What is being asked => Starting with the line that contains "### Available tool" and stopping after the line that contains "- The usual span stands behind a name", copy the entries below exactly. Include nothing else.
■ ■ ■ ■ ■
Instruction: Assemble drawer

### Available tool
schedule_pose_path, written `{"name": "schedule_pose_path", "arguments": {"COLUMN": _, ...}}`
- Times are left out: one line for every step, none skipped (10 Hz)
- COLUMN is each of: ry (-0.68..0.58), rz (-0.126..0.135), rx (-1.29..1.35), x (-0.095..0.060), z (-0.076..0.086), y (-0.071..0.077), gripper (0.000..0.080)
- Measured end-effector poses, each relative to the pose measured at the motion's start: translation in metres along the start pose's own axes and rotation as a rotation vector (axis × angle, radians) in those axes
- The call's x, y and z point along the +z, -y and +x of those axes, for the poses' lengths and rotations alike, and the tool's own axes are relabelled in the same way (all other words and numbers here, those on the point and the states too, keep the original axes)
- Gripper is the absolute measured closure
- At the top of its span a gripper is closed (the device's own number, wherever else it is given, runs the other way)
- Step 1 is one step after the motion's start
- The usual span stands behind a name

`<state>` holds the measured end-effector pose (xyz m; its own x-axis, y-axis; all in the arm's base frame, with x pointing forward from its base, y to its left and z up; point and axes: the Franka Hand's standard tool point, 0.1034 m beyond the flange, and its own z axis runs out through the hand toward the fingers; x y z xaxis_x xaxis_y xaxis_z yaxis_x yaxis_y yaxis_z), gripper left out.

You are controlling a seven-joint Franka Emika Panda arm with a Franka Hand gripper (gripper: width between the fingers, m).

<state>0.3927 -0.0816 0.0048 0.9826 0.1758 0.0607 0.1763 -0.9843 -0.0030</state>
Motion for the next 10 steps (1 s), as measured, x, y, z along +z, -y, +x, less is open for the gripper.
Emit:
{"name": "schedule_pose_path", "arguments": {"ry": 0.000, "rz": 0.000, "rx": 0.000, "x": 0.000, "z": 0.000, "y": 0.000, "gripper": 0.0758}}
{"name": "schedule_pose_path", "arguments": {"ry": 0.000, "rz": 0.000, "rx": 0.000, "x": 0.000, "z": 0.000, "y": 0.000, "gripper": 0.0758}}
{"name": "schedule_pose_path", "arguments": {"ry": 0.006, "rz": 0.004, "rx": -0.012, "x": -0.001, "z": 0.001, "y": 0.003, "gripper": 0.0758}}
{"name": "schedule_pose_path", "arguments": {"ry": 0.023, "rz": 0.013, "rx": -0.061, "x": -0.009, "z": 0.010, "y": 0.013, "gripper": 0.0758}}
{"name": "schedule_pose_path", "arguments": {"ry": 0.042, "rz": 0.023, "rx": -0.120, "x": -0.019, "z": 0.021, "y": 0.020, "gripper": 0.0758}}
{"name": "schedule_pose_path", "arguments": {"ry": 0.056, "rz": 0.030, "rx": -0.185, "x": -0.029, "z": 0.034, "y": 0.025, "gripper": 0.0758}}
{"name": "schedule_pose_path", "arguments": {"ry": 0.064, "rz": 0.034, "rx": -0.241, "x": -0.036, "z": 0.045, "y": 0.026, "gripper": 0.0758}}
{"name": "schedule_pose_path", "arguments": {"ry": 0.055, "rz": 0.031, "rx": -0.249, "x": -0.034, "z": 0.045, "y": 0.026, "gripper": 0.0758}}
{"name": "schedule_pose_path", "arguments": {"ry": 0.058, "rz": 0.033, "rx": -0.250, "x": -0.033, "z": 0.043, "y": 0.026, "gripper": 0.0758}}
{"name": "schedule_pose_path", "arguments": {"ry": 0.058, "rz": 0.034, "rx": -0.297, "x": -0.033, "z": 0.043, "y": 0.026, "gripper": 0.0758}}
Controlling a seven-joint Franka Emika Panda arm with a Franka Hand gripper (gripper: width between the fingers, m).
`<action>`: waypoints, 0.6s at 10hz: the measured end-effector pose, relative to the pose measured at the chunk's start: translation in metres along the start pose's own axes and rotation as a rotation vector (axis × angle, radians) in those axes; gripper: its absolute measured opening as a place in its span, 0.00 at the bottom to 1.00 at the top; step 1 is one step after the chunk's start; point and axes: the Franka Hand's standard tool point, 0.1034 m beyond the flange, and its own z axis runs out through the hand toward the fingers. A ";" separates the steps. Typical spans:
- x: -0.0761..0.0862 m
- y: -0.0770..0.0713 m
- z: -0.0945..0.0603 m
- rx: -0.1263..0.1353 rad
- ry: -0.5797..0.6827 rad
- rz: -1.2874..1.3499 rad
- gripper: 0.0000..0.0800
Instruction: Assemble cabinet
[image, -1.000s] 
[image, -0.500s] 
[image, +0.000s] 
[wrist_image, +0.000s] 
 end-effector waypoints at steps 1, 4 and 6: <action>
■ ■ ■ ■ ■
Completed task =>
### Available tool
schedule_pose_path, written `{"name": "schedule_pose_path", "arguments": {"COLUMN": _, ...}}`
- Times are left out: one line for every step, none skipped (10 Hz)
- COLUMN is each of: ry (-0.68..0.58), rz (-0.126..0.135), rx (-1.29..1.35), x (-0.095..0.060), z (-0.076..0.086), y (-0.071..0.077), gripper (0.000..0.080)
- Measured end-effector poses, each relative to the pose measured at the motion's start: translation in metres along the start pose's own axes and rotation as a rotation vector (axis × angle, radians) in those axes
- The call's x, y and z point along the +z, -y and +x of those axes, for the poses' lengths and rotations alike, and the tool's own axes are relabelled in the same way (all other words and numbers here, those on the point and the states too, keep the original axes)
- Gripper is the absolute measured closure
- At the top of its span a gripper is closed (the device's own number, wherever else it is given, runs the other way)
- Step 1 is one step after the motion's start
- The usual span stands behind a name

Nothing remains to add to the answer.